Least common multiple of $1,2,\ldots,2n+1$ Here's a problem that I heard: Show that $lcm(1,2,\ldots,2n+1)\geq4^n$.
If you assume the prime number theorem then it's not too hard to show that $lcm(1,2,\ldots,2n+1)$ is eventually larger than $4^n$. The hard part is making this effective for small values of $n$.
Also, I've been told that you can prove this without the prime number theorem.

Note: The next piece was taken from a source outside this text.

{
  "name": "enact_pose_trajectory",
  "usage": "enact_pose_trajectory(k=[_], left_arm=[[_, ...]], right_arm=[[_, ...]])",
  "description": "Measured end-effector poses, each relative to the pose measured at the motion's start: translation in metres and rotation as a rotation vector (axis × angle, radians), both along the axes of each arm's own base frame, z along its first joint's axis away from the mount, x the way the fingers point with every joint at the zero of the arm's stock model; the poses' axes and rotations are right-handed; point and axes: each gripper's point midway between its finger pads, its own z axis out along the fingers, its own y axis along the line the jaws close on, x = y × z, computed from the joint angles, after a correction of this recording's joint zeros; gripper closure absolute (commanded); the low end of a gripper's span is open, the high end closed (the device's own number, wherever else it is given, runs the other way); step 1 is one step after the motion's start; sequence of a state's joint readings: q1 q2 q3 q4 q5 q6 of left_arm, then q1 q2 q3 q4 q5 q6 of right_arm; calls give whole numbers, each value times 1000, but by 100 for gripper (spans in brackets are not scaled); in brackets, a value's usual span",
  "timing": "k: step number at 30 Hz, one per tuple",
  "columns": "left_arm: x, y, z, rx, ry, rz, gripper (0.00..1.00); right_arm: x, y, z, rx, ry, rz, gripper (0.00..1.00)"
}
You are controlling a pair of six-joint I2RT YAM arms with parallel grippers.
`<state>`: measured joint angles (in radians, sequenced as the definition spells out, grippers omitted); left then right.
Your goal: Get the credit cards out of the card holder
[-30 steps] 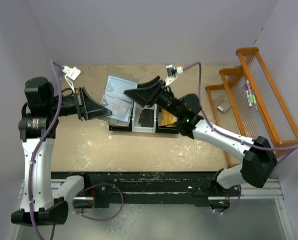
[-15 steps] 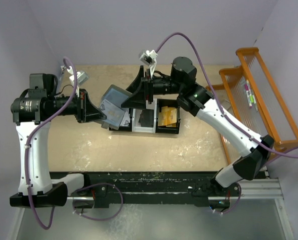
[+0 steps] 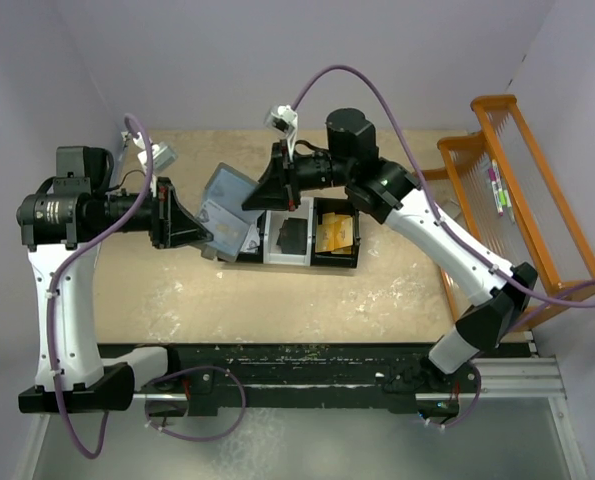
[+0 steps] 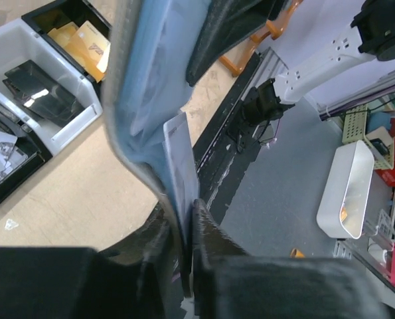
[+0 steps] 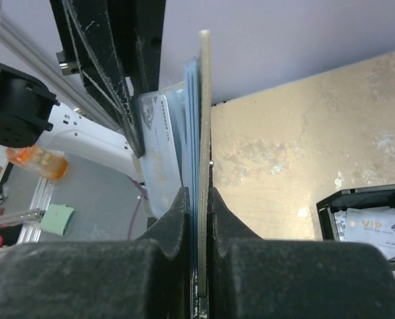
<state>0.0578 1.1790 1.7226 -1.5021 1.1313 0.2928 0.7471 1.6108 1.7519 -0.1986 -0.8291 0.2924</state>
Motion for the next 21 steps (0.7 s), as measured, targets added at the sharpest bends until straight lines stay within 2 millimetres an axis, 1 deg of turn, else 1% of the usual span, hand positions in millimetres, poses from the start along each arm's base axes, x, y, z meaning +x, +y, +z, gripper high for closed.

 A: Here's a cool way to do this. Consider the following integral 
$$\text{lcm}(1,2,3,\cdots,2n+1)\int_0^1x^n(1-x)^ndx.$$
We can expand the product $x^n(1-x)^n$ using the binomial theorem as $$x^n\sum_{k=0}^n \binom{n}{k}(-1)^kx^k = \sum_{k=0}^n \binom{n}{k}(-1)^kx^{n+k}$$
which gives the integral as 
$$\text{lcm}(1,2,3,\cdots,2n+1) \left(\sum_{k=0}^{n} \binom{n}{k}(-1)^k \frac{x^{n+k+1}}{n+k+1}\right)\Bigg{|}_{0}^1. $$ 
Now this expression is an integer since the term $\text{lcm}(1,2,3,\cdots,2n+1)$ will clear all the denominators  of the sum. This integer is also clearly positive since the function $x^n(1-x)^n$ is positive on $(0,1)$. So we conclude that 
$$\text{lcm}(1,2,3,\cdots,2n+1)\int_0^1x^n(1-x)^ndx \geq 1.$$
Now using simple calculus, we see that the maximum of the function $x^n(1-x)^n$ on $[0,1]$ occurs at $x = \frac{1}{2}$, and so $x^n(1-x)^n <\frac{1}{4^n}$. This immediately gives that 
$$1 \leq \text{lcm}(1,2,3,\cdots,2n+1)\int_0^1x^n(1-x)^ndx < \text{lcm}(1,2,3,\cdots,2n+1)\frac{1}{4^n}$$
and so $$4^n < \text{lcm}(1,2,3,\cdots,2n+1)$$